#### Directions:
Search the listing below for the line containing "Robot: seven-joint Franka". From there through the line containing "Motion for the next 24", transcribe every line exactly, both ends included.

#### Information shown:
------------------------------------------------------------------------

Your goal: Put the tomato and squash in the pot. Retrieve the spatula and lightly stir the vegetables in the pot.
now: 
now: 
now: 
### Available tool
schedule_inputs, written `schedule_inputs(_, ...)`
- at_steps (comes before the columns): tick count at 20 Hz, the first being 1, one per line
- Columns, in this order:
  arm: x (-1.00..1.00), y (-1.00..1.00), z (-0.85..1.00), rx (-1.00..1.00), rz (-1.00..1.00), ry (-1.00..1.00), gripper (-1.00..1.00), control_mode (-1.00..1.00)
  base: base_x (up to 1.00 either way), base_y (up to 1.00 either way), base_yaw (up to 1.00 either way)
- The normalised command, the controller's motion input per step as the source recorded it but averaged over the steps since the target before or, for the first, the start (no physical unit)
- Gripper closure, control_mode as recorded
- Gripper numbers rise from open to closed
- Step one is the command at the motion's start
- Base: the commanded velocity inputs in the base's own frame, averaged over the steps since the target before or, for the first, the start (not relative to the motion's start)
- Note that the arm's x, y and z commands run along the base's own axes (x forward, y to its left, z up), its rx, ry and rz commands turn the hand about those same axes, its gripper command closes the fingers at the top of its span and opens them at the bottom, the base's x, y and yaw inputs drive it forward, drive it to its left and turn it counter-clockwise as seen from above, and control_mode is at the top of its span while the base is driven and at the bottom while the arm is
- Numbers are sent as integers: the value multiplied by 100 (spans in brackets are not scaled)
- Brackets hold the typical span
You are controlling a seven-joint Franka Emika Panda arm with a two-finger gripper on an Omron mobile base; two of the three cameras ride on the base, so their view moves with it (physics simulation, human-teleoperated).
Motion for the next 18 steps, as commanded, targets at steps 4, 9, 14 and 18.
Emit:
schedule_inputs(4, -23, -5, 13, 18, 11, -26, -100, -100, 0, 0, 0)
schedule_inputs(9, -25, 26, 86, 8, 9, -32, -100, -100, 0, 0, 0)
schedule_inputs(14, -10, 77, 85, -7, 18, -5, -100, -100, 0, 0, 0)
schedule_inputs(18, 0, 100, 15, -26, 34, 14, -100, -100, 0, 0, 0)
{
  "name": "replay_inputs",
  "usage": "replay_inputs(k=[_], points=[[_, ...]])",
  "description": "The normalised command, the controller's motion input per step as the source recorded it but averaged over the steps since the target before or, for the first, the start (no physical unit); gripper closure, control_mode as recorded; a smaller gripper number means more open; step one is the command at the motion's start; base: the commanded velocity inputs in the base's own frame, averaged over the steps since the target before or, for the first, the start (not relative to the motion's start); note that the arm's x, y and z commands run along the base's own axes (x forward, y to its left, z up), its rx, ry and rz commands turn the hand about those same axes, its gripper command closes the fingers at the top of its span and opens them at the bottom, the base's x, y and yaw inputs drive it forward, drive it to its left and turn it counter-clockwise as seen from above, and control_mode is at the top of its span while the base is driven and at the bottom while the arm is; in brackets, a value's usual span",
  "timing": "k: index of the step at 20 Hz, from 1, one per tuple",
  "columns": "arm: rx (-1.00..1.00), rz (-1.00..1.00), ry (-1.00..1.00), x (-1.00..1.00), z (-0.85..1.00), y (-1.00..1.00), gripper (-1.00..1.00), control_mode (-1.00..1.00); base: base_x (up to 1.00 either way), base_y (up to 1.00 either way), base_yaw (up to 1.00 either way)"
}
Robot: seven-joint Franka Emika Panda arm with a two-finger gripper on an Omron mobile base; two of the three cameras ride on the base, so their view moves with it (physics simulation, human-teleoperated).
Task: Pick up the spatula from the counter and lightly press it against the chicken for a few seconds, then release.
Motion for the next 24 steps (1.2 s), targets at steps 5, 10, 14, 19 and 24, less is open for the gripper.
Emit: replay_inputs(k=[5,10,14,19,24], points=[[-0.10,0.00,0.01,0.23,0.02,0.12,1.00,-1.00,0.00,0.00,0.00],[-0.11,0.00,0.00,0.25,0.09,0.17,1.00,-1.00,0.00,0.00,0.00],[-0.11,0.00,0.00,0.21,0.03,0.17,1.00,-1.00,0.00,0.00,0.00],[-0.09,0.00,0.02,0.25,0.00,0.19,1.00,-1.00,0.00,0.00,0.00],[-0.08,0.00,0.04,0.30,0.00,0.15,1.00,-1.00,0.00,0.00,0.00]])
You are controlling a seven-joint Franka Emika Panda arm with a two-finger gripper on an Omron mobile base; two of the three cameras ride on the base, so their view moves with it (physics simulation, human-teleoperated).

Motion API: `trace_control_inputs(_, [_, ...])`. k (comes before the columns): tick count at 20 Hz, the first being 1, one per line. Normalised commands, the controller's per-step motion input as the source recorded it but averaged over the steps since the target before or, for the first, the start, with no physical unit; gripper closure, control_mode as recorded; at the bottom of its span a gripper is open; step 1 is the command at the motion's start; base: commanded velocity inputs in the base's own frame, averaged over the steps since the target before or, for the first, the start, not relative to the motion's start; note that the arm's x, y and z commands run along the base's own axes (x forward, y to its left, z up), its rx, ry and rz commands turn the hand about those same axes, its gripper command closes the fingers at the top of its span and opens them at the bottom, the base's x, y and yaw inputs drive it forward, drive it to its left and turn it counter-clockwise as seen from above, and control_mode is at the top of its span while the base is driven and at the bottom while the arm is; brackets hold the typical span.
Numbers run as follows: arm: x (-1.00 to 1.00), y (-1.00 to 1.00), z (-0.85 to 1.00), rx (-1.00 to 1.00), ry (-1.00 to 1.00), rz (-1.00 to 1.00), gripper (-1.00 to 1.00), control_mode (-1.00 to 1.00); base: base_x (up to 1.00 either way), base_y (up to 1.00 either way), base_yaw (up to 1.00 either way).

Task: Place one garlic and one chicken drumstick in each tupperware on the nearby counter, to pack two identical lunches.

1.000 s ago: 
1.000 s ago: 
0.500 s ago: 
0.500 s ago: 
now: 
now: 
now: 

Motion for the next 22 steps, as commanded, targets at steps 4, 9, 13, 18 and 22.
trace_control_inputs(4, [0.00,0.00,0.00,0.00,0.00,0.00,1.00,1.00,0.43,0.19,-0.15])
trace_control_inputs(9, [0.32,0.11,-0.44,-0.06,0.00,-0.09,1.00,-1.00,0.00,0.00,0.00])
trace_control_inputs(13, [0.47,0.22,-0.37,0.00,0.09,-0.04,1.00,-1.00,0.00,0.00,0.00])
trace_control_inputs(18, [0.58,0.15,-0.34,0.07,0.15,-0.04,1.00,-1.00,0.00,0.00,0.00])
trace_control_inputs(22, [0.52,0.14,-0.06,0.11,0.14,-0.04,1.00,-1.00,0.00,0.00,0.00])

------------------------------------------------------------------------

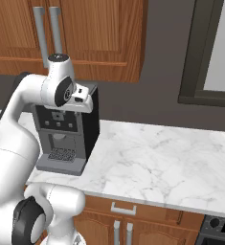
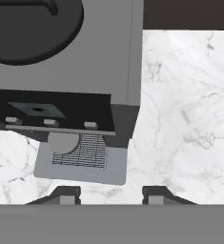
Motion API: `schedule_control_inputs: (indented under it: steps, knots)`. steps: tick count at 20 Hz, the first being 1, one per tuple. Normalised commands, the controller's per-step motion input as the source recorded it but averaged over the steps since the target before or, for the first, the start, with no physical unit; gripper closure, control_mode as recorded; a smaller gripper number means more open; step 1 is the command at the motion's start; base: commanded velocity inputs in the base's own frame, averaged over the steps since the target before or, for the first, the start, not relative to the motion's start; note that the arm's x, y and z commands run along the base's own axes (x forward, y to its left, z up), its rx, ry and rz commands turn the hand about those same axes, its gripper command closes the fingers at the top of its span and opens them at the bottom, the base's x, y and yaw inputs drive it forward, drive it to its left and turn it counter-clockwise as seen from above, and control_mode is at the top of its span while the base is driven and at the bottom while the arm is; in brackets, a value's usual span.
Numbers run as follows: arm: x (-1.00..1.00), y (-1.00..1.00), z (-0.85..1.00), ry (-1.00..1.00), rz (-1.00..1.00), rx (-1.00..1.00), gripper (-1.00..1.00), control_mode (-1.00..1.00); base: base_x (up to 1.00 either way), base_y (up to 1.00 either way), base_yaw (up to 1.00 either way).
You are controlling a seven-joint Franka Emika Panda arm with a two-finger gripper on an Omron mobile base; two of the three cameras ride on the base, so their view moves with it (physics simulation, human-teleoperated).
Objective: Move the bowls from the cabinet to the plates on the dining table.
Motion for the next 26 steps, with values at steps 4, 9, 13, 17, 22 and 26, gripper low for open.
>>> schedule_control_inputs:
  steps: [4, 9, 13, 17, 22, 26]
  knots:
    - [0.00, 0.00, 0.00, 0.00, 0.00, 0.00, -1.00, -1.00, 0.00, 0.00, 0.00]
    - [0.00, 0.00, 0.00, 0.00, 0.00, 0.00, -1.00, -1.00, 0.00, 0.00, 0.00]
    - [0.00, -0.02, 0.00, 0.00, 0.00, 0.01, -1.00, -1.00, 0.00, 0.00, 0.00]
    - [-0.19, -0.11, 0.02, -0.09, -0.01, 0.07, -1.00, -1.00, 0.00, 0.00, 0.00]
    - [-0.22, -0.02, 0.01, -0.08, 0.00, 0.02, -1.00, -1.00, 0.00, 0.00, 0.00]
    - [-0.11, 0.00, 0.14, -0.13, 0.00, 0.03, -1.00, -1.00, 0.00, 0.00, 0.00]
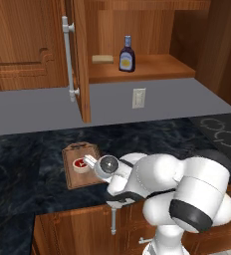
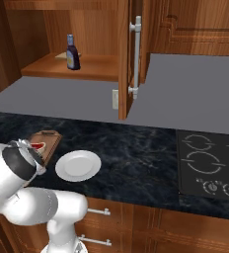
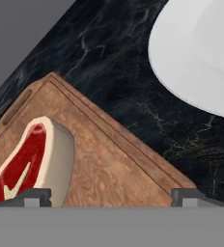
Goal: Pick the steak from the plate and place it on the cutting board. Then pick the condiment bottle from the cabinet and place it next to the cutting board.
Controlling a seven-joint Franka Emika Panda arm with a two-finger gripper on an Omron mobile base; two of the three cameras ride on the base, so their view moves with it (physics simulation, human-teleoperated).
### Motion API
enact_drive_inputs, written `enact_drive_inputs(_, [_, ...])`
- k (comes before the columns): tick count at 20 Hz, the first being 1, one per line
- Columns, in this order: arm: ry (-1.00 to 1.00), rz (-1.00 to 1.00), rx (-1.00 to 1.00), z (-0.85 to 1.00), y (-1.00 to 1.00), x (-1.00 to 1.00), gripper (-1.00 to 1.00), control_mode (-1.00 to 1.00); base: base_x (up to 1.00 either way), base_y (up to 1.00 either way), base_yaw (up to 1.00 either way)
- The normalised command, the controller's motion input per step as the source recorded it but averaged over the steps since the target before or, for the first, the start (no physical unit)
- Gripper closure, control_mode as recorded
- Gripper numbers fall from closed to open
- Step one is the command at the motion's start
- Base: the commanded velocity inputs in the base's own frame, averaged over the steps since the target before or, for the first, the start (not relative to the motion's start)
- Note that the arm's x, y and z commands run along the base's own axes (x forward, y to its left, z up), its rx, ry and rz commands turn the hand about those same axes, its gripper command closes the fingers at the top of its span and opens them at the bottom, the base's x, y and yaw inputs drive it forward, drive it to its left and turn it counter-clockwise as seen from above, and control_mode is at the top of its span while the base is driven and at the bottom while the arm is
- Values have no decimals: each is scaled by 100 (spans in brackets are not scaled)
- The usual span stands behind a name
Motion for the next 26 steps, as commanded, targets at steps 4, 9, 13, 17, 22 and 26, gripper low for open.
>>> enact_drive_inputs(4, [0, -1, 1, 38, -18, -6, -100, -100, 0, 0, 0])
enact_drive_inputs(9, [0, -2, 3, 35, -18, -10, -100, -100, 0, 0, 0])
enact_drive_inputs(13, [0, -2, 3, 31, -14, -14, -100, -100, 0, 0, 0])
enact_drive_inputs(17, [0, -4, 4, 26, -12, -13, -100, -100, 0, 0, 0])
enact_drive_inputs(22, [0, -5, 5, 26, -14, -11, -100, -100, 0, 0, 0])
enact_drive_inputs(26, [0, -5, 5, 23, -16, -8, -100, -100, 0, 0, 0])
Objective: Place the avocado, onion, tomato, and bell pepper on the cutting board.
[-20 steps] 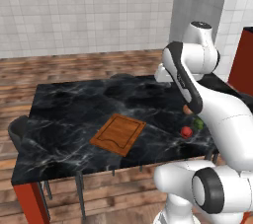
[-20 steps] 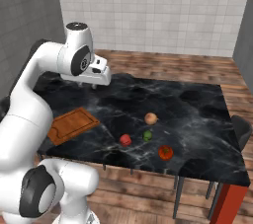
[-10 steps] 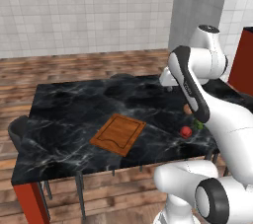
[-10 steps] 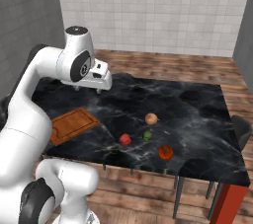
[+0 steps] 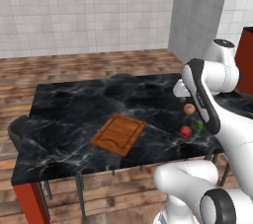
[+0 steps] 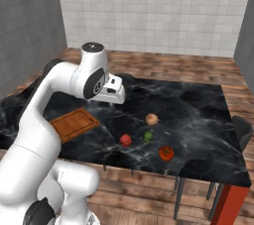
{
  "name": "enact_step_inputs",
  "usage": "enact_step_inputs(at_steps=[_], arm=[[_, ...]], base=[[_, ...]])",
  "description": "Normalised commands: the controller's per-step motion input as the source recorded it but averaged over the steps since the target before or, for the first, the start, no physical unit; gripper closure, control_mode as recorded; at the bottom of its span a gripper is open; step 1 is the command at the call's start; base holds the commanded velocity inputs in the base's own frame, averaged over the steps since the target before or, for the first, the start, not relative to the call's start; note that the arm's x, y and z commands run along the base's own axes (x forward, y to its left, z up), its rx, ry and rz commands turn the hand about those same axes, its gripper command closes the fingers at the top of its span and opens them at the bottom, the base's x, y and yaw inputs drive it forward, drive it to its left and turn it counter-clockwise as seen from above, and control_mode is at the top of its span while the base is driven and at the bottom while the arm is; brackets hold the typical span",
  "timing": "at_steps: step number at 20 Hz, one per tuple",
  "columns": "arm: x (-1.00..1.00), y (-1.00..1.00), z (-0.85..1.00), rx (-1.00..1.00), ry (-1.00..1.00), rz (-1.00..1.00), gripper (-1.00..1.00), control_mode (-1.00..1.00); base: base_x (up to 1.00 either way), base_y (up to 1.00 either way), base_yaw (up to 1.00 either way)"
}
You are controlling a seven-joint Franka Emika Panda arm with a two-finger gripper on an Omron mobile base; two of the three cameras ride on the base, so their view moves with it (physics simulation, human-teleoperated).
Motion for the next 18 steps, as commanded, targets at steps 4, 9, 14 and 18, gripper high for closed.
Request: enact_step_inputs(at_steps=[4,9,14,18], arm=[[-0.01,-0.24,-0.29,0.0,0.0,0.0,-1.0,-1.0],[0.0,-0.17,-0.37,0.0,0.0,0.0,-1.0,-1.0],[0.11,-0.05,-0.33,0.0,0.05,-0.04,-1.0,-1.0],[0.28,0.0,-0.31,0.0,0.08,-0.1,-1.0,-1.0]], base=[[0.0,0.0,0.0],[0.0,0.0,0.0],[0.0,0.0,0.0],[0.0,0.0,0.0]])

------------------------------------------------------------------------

#### Finished task:
Robot: seven-joint Franka Emika Panda arm with a two-finger gripper on an Omron mobile base; two of the three cameras ride on the base, so their view moves with it (physics simulation, human-teleoperated).
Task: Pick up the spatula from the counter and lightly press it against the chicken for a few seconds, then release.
Motion for the next 24 steps (1.2 s), targets at steps 5, 10, 14, 19 and 24, less is open for the gripper.

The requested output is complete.